** Exercise requirements **
Down to the last line, repeat the data below exactly.

** Collected data **
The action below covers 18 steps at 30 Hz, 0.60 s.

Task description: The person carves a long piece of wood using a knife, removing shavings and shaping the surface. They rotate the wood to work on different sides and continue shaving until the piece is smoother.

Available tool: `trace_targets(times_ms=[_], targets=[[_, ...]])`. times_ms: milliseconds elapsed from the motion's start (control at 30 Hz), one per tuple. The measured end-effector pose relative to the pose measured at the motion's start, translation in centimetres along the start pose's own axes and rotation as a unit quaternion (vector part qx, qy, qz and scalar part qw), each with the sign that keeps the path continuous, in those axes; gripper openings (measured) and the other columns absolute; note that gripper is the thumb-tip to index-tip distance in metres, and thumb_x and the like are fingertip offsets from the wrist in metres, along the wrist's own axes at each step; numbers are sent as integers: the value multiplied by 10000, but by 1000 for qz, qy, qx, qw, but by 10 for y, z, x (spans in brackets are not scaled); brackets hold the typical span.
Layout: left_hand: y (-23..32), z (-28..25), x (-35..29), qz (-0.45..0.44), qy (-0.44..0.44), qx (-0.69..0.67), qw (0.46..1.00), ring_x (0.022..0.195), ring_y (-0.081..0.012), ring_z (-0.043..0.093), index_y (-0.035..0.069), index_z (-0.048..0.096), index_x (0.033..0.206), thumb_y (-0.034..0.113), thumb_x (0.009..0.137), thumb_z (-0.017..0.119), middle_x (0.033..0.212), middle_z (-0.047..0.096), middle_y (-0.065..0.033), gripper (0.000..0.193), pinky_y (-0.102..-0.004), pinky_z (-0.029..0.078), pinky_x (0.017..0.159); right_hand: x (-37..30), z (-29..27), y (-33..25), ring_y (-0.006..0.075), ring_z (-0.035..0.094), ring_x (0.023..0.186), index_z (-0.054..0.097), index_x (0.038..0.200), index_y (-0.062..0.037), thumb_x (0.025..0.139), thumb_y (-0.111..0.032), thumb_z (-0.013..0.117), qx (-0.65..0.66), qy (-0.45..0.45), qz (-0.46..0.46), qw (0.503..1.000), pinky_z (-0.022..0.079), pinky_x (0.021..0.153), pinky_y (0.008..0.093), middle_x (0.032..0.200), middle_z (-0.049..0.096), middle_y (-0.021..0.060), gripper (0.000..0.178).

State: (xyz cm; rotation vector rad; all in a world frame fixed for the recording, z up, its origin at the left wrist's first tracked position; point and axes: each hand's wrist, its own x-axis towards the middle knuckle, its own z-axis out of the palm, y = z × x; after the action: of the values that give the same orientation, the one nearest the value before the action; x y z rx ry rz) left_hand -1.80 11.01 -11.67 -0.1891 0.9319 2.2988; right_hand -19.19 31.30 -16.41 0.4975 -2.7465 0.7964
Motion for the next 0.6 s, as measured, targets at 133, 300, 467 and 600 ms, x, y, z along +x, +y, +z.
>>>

** Expected output **
The action below covers 18 steps at 30 Hz, 0.60 s.

Task description: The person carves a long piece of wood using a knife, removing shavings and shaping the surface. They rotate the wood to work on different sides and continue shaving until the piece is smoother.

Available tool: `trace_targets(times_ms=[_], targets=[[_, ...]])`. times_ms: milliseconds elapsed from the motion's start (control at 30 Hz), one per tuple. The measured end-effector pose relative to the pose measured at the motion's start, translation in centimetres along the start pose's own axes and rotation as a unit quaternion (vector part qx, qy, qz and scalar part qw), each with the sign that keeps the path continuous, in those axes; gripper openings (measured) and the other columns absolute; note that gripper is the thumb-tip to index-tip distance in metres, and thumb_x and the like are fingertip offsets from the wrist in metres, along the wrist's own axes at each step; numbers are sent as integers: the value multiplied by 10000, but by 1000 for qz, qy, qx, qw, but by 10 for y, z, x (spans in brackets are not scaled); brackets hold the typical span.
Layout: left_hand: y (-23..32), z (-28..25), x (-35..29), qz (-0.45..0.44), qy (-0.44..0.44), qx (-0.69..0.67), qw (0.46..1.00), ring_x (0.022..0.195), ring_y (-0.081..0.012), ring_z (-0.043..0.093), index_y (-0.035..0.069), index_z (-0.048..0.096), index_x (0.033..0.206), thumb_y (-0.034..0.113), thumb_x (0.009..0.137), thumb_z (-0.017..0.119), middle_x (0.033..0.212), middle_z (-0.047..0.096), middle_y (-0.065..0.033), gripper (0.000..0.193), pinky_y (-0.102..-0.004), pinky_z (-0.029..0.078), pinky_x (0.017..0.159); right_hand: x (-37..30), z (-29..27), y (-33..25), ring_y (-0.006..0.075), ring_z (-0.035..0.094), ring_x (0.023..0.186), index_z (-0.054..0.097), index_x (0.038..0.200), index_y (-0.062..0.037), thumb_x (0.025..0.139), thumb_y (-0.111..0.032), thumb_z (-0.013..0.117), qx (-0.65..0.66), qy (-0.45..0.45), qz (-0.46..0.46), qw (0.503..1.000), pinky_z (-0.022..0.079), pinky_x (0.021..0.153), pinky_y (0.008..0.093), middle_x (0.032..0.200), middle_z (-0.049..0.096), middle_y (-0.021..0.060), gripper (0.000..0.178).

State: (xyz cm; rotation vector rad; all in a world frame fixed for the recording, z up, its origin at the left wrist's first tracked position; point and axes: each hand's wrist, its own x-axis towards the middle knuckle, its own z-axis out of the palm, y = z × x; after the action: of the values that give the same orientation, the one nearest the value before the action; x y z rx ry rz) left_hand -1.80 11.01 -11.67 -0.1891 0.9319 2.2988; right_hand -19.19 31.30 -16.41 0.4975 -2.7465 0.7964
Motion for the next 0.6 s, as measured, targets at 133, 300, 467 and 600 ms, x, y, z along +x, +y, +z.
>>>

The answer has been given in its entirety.